Kita ketahui dalam ilmu sosial tidak ada namanya benar atau salah. Karena kebenaran tergantung dari sudut mana kita memandang. Namun aneh nya masih banyak orang yang tetap kekeuh menganggap pendapat nya lah yang paling benar dan tidak mau menerima pendapat yang lain nya. Seperti dalam kasus meiliana karena kritikan terhadap suara adzan yang keras.
Dalam islam suara adzan adalah panggilan untuk menunaikan ibadah. Adzan sendiri dikumandangkan lima kali sehari dan di lantunkan dengan suara yang lumayan keras sehingga satu kampung dapat mendengarnya. Dengan hal seperti itu tentu kuping orang indonesia sudah terbiasa mendengarnya. Ada dua kemungkinan jika ada orang yang mempermasalahkan adzan ini. Antara dia orang pendatang yang baru mendengarkan adzan (seperti kasus yang pernah terjadi di bogor) atau dia sedang terkena gangguan jiwa.

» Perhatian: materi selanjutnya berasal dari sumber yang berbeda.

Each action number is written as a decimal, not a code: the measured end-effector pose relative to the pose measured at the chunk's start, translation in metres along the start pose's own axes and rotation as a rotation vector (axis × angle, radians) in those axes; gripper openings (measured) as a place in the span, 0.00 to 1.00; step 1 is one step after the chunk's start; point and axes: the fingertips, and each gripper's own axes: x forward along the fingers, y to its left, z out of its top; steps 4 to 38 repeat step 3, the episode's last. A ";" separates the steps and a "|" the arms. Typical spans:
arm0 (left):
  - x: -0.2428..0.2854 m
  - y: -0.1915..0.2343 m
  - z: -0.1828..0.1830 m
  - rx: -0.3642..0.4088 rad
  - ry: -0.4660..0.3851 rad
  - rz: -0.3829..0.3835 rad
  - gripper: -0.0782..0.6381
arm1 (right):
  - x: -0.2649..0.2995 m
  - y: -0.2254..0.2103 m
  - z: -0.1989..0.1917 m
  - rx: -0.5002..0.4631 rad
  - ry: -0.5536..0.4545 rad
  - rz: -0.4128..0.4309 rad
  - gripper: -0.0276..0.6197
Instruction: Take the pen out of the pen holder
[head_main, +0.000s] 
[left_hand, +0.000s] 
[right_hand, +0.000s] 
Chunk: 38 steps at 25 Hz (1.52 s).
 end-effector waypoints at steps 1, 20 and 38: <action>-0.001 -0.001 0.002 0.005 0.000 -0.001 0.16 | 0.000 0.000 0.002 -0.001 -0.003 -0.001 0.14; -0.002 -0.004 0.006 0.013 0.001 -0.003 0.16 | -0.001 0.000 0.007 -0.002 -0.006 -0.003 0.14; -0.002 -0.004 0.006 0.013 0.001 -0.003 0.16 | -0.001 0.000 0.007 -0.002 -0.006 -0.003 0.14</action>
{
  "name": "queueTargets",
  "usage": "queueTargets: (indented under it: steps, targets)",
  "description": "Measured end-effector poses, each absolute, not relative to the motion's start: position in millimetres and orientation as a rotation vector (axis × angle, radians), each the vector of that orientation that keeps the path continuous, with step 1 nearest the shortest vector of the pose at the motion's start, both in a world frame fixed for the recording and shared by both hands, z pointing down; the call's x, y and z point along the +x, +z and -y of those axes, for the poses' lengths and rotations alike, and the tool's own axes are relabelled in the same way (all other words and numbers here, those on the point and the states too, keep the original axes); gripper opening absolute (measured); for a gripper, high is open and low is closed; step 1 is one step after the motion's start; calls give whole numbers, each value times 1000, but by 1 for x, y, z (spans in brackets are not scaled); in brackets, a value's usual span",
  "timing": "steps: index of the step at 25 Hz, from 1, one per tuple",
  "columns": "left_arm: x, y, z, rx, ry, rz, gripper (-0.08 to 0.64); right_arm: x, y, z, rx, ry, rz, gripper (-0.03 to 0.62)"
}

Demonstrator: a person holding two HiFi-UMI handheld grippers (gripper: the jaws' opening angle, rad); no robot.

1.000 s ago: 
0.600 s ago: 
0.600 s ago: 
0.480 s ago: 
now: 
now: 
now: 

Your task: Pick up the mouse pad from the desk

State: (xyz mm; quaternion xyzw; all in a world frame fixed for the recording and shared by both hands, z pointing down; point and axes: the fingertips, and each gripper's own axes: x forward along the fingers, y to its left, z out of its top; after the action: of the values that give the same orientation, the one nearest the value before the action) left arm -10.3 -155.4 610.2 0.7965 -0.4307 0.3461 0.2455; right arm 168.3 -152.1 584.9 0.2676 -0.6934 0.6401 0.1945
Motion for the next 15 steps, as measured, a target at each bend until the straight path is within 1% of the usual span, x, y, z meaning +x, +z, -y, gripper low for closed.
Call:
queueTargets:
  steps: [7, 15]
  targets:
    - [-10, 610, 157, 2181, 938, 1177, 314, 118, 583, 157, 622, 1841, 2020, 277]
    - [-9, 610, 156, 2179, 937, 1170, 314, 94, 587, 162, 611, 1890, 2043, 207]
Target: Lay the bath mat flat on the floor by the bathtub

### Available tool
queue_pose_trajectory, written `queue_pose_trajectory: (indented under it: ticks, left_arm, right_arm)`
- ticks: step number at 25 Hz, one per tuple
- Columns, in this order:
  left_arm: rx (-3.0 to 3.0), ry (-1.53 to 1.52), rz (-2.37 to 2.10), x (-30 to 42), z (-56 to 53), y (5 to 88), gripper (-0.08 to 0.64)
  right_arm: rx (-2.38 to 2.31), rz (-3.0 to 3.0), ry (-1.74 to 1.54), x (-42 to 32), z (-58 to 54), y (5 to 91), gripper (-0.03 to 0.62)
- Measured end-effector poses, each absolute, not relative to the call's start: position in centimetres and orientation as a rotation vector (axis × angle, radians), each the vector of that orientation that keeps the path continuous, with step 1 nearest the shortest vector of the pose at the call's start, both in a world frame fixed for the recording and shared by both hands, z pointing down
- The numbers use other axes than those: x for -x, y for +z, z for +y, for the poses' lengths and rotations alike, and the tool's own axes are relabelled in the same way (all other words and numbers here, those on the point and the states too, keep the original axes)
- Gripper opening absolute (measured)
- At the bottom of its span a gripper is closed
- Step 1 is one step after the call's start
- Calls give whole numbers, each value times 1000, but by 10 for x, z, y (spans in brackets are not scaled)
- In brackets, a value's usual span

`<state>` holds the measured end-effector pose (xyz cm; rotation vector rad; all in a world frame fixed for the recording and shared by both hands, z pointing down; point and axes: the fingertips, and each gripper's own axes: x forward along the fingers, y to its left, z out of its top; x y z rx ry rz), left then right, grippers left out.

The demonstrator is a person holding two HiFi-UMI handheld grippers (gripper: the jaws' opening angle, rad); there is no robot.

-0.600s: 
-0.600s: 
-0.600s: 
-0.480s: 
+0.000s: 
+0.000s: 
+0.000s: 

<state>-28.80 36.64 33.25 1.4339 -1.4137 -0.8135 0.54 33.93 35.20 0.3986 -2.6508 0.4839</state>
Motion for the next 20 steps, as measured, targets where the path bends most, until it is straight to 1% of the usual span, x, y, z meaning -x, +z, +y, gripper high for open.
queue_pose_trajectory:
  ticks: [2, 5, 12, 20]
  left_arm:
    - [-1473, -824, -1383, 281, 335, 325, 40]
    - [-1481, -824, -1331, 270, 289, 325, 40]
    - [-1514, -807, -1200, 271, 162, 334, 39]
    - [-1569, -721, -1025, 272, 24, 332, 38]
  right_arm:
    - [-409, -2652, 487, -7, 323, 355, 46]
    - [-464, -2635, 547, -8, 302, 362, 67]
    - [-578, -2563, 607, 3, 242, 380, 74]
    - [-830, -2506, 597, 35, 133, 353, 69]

Menurut kronologi yang saya baca dan masyarakat sekitar ceritakan. Pihak masjid pun mendatangi rumahnya untuk mengkroscek sekaligus memberi penjelaskan kepada Meiliana. Namun meiliana tetap kekeuh akan permintaanya. Bahkan membalas dengan intonasi yang keras dan mengucapkan kata-kata yang kurang mengenakan. Sehingga terjadi adu cekcok dan untungnya ada suami meiliana yang menengahi nya. Suasana pun kembali teggang setelah meiliana berteriak dan marah ketika adzan isya berkumandang. Masyarakat disana tidak sabar lagi untuk menahan emosi nya dan membawa meiliana kekeluharan dan berujung kepengadilan.
Setelah terjadi kasus diatas, ada segerombolan anak muda yang tidak terima dengan sikap meiliana dan mendatangi rumahnya yang berniat ingin membakar rumah meiliana. Namun masyarakat sekitar menghadang sehingga pemuda tersebut beralih ke vihara untuk membakarnya.
dari kasus seperti itu terlihat yang membakar vihara bukan lah masyarakat yang mengadukan meiliana ke pengadilan. Melainkan sekelompok pemuda yang masih tidak dapat menahan emosinya. Masyarakat justru membantu menghadangnya, namun banyak media yang sengaja membenturkanya untuk menimbulkan perpecahan.
kasus tersebut bukan tentang penistaan agama, bukan juga tentang terkekangnya minoritas tapi tentang etika bermasyarakat. Kita memang mempunya kebebasan, namun kebebasan itu terbatas dengan kebebasan orang lain. oleh karena itu kita harus saling menghormati batasan-batasan itu.
disini saya tidak ada niat menyalahkan atau mendukung pihak mana pun karena benar-salah itu relatif. Saya hanya ingin meluruskan isu yang menyebabkan perpecah belahan karena ketidak jelasan informasi.